[Task item]
Report, as a number alone, how many lines below contain the string "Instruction".

[Data provided]
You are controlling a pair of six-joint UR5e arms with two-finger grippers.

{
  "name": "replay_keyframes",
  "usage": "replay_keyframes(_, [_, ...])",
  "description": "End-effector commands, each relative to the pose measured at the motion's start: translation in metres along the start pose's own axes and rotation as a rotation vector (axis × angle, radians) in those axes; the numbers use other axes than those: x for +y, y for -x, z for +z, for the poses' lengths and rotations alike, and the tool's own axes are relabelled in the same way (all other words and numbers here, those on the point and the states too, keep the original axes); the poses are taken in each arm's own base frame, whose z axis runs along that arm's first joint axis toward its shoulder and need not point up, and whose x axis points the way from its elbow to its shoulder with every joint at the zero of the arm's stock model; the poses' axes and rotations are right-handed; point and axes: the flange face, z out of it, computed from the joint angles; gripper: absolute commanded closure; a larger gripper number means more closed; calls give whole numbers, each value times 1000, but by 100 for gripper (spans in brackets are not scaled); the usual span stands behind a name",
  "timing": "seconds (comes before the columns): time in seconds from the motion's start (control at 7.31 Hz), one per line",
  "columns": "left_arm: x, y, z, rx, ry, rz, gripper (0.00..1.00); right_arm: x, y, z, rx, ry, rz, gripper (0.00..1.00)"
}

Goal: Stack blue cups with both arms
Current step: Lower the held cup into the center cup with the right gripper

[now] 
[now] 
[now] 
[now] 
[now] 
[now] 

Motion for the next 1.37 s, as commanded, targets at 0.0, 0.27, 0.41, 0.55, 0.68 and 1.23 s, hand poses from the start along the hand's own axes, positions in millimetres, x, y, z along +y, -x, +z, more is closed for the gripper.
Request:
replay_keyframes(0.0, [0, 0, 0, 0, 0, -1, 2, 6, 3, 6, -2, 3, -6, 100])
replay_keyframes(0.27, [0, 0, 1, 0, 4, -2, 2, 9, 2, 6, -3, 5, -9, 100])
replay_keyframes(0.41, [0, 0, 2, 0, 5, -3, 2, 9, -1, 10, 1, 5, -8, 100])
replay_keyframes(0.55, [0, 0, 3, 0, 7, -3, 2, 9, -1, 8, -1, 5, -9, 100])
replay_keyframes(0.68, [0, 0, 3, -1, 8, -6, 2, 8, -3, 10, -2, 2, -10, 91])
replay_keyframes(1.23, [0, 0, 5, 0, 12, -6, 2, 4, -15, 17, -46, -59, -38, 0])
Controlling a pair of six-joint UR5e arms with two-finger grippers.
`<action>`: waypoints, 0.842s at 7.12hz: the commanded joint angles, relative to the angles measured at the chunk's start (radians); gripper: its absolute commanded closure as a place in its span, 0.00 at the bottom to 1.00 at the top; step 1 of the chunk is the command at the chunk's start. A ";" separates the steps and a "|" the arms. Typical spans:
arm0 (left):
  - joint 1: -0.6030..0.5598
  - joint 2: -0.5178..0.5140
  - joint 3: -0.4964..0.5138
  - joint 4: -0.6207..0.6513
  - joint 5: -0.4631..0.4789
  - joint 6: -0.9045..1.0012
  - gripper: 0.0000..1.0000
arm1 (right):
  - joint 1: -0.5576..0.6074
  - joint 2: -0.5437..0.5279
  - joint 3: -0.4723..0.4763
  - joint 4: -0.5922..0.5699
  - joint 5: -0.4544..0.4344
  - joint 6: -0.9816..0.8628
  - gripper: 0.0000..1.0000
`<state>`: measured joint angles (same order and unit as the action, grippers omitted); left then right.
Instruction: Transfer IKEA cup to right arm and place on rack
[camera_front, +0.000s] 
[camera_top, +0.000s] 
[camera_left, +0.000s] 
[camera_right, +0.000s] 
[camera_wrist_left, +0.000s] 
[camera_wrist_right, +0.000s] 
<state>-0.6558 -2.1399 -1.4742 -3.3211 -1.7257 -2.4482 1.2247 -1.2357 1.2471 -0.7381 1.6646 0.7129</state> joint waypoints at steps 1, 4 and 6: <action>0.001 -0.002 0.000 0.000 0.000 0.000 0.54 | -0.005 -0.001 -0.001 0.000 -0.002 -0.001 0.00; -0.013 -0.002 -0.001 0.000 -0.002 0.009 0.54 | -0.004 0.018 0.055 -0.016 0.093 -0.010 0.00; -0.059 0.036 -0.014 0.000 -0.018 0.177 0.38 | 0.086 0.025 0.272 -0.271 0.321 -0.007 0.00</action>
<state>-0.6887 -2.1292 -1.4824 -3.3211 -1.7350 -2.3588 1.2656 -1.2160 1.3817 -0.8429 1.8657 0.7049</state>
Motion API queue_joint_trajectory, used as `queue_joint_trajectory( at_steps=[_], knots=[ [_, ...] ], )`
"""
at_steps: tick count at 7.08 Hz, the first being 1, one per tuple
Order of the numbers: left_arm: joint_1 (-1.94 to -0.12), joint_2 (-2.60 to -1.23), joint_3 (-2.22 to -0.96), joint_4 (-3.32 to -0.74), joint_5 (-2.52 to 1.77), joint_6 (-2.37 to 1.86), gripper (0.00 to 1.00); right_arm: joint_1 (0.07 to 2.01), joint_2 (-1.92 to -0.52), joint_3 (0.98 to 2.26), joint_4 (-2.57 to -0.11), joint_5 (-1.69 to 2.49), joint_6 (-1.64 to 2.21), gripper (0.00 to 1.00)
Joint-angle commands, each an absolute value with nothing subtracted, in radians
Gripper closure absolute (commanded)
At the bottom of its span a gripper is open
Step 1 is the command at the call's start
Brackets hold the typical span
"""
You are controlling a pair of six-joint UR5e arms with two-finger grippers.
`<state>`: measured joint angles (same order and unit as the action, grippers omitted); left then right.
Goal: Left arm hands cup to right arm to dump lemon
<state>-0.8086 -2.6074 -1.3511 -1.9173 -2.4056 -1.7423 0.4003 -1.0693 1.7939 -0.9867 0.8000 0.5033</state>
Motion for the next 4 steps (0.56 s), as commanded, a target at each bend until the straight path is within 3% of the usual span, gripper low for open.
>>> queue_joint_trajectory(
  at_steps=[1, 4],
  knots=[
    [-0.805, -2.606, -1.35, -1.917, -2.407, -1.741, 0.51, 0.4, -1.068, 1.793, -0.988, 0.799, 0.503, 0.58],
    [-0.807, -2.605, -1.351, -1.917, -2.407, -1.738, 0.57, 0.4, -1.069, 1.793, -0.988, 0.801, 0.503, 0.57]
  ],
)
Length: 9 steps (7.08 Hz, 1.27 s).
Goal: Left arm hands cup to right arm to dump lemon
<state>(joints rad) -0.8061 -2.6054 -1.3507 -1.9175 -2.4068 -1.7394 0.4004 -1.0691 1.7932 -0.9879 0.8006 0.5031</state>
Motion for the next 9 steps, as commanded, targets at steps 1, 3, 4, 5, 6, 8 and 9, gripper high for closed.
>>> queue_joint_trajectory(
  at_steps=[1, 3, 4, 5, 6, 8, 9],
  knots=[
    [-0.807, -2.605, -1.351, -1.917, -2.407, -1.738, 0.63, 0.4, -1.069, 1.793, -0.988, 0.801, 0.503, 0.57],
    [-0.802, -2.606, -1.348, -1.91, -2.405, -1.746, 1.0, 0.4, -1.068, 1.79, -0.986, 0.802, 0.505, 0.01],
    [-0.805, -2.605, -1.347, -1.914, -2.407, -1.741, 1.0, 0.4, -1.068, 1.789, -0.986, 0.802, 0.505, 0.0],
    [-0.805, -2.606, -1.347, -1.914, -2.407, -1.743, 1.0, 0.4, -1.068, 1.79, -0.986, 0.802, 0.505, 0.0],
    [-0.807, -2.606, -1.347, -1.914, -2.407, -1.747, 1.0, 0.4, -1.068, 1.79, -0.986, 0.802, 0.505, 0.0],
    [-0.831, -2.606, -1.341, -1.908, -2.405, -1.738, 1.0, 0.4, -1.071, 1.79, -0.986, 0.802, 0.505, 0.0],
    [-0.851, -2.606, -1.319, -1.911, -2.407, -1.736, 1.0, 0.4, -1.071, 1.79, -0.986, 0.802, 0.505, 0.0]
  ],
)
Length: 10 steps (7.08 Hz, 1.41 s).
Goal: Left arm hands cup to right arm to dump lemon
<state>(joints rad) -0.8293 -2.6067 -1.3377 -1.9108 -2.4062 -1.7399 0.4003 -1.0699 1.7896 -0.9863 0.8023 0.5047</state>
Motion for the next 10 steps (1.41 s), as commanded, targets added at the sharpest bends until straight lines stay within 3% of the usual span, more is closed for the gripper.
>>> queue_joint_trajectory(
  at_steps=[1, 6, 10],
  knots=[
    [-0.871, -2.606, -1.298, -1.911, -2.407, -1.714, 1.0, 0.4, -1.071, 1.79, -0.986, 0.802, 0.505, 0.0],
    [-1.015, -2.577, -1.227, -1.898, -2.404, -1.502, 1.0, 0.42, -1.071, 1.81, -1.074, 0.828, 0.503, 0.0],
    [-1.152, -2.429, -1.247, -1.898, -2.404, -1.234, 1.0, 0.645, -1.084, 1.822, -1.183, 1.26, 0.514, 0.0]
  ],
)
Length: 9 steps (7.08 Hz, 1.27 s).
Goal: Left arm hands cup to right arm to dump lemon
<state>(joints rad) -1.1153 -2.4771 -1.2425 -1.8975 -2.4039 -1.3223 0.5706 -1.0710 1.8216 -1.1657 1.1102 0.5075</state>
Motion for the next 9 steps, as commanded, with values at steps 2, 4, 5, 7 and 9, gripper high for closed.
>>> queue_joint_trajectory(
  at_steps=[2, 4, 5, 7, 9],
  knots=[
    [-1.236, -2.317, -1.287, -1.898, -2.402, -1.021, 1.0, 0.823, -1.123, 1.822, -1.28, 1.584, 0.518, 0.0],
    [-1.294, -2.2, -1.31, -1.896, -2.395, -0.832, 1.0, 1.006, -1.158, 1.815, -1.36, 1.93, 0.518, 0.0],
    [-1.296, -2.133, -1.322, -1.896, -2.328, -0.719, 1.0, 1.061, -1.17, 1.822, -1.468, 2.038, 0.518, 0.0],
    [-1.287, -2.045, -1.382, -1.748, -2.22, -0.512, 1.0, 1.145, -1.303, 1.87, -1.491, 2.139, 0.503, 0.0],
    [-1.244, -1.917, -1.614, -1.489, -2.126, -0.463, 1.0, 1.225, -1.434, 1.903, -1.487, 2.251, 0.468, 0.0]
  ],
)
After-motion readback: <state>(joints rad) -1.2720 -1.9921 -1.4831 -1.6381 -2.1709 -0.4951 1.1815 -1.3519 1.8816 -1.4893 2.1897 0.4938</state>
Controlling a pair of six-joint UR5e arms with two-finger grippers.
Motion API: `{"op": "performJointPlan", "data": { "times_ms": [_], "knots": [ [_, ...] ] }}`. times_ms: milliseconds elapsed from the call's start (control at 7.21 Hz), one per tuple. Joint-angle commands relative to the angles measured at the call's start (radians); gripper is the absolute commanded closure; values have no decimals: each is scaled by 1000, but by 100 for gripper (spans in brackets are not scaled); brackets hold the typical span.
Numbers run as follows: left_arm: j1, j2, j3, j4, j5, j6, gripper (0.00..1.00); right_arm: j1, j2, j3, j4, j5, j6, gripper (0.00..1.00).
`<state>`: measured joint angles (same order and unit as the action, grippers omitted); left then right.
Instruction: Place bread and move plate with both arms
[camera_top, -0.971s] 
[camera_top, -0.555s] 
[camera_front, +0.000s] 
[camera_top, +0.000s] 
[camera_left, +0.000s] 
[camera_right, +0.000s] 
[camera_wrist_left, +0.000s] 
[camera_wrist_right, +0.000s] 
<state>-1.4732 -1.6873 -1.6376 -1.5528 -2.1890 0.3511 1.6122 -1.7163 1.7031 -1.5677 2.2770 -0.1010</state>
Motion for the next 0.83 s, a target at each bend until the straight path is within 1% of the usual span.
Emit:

[Response to the exercise]
2